What is needed: What you return should be the complete data below, word for word, with no pictures in it.

Stored data:
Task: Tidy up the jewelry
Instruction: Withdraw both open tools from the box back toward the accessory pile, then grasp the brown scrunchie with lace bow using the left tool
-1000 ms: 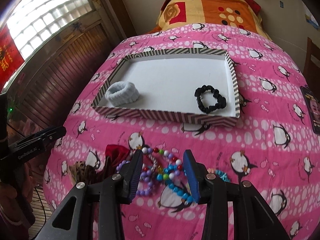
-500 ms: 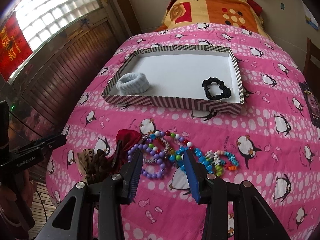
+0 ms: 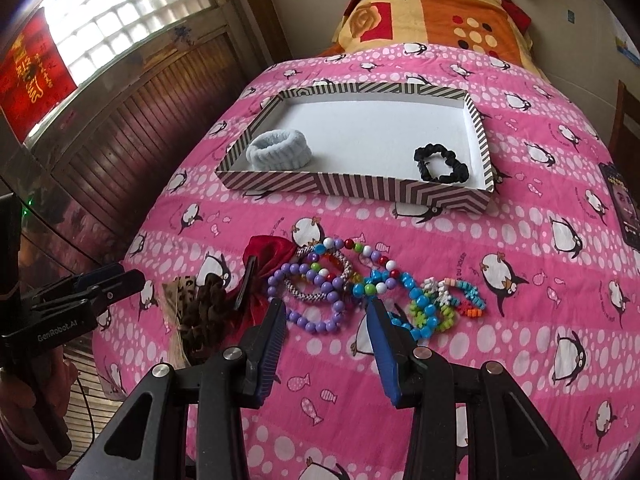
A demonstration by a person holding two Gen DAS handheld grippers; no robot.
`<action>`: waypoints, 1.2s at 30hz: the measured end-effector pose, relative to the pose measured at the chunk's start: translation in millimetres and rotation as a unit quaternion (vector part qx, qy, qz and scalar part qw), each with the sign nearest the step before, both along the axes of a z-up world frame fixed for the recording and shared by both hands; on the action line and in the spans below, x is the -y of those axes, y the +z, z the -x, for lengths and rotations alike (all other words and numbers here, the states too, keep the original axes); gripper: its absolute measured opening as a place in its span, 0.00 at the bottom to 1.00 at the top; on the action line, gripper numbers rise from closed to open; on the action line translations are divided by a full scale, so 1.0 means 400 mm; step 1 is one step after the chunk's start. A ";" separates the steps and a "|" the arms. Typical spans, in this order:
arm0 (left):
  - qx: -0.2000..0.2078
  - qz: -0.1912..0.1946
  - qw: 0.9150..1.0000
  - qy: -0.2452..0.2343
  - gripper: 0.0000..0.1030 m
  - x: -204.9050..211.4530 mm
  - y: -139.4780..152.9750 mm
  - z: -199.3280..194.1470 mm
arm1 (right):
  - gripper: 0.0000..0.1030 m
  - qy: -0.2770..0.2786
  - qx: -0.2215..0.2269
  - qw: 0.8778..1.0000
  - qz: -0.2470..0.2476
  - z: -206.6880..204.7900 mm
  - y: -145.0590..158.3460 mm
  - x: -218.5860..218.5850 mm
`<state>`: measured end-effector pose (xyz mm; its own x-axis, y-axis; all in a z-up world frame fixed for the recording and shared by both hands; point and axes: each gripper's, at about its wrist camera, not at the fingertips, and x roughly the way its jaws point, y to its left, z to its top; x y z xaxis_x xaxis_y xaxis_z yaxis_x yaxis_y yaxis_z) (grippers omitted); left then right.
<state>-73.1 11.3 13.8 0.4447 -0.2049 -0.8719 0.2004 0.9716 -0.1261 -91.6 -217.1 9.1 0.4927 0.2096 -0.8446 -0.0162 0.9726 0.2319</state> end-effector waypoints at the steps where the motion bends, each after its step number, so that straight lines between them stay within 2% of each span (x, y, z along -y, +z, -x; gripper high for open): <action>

Written answer:
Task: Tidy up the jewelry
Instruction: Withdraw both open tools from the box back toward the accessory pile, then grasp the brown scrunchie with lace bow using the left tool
-1000 ms: 
-500 ms: 
+0 ms: 
A demonstration by a person holding two Gen DAS handheld grippers; no robot.
`<action>`: waypoints, 1.2s at 30hz: the measured end-effector pose, relative to the pose measured at the chunk's start: translation in millimetres and rotation as a unit quaternion (vector part qx, qy, qz and scalar part qw), each with the sign nearest the step before, both along the axes of a z-up world frame fixed for the recording and shared by both hands; on the action line and in the spans below, x is the -y of those axes, y the +z, z the -x, for lengths and rotations alike (all other words and numbers here, the states too, keep the original axes); gripper: its absolute measured opening as a place in its span, 0.00 at the bottom to 1.00 at the top; on the action line, gripper numbers rise from closed to open; on the action line translations are divided by a full scale, so 1.0 means 400 mm; step 1 is one step after the chunk's start. A ";" separates the steps and a "|" the arms. Typical spans, in this order:
arm0 (left):
  - qx: -0.2000..0.2078
  - qz: -0.1912..0.1946
  - qw: 0.9150..1.0000
  - qy: -0.2452..0.2343
  - gripper: 0.0000..0.1030 m
  - x: -204.9050..211.4530 mm
  - y: -139.4780..152.9750 mm
  - z: -199.3280..194.1470 mm
arm1 (right):
  - gripper: 0.0000..0.1030 m
  - qy: -0.2770..0.2786
  - qx: -0.2215..0.2269
  - qw: 0.8778..1.0000
  - qz: -0.2470..0.2476
  - z: -206.6880..204.7900 mm
  - y: -145.0590..158.3460 mm
  - x: -218.5860..218.5850 mm
`<state>`: measured end-effector pose (xyz mm; its own x-axis, y-axis; all in a z-up world frame fixed for the recording and shared by both hands; point and axes: each gripper's, at about its wrist camera, not at the fingertips, and x roughly the way its jaws point, y to its left, z to its top; x y z xaxis_x xaxis_y xaxis_z yaxis_x yaxis_y yaxis_z) (grippers omitted); left then right.
<state>-73.1 11.3 13.8 0.4447 -0.2049 -0.8719 0.2004 0.9716 -0.1261 -91.6 -217.1 9.1 0.4927 0.2096 -0.8446 -0.0162 0.9726 0.2319</state> end-effector waypoints at the steps where the motion bends, each after its step number, so that straight lines between them stay within 2% of each span (x, y, z along -y, +z, -x; gripper high for open): <action>

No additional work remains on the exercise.